What the exercise asks: Copy the listing exactly, images excluded.

Data shown:
######
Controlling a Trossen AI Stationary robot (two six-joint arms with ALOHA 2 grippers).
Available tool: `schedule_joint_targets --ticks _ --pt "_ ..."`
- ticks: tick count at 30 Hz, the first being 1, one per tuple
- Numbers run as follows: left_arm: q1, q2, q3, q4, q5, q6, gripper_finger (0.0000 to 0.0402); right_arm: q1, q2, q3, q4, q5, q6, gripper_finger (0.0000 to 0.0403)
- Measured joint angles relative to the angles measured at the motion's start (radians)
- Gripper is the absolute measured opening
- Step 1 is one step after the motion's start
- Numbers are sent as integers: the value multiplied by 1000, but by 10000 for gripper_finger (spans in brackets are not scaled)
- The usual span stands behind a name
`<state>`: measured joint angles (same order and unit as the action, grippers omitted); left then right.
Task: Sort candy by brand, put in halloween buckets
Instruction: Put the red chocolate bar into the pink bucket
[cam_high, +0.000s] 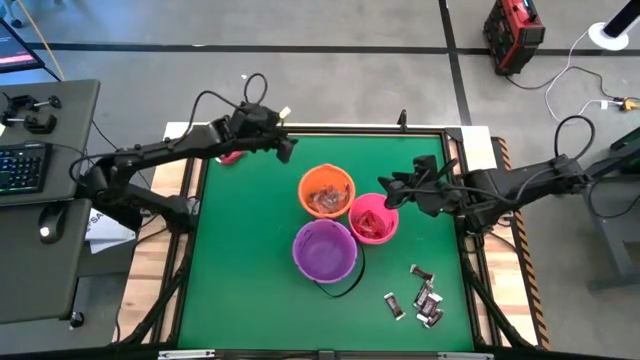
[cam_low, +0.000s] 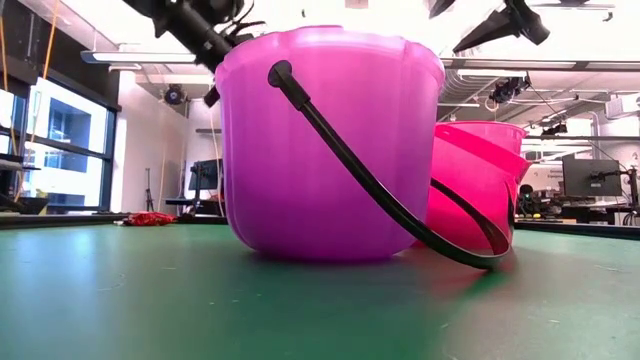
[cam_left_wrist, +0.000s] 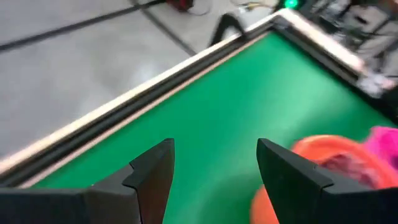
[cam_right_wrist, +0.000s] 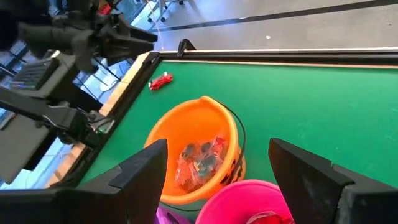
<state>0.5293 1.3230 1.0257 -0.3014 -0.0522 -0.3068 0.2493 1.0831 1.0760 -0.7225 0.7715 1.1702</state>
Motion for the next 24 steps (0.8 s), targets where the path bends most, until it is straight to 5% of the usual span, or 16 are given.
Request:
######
Output for this exercise:
Controlling a Trossen AI Stationary robot (two six-joint arms with ALOHA 2 grippers).
Available tool: `schedule_joint_targets --ticks _ --pt "_ ..."`
- ticks: tick count at 30 Hz, the first being 1, one per tuple
- Numbers run as follows: left_arm: q1, q2, q3, q4, q5, q6, gripper_finger (0.0000 to 0.0402); right_arm: q1, q2, q3, q4, q5, q6, gripper_finger (0.0000 to 0.0403)
- Measured joint angles relative to the angles measured at the motion's start (radians)
- Gripper is the absolute measured opening
- Step 1 is one step after the motion's start
- Numbers are sent as integers: the value multiplied by 1000, but by 10000 for gripper_finger (spans in brackets are not scaled)
- The usual span stands behind a name
`<state>`: measured joint angles (same order and unit as the action, grippers omitted); left then right.
Task: Sort candy by brand, put in halloween buckets
Instruction: Put the red chocolate bar into the pink bucket
[cam_high, +0.000s] 
[cam_low, +0.000s] 
[cam_left_wrist, +0.000s] 
[cam_right_wrist, +0.000s] 
<state>0.5293 1.3230 1.0257 -0.3014 -0.0522 -0.3068 0.2493 1.0831 1.0760 -0.7225 0.7715 1.1702</state>
Motion for the next 24 steps (0.8 s), targets where the path bends most, until it is straight to 5% of the usual span, or 16 are given.
Request:

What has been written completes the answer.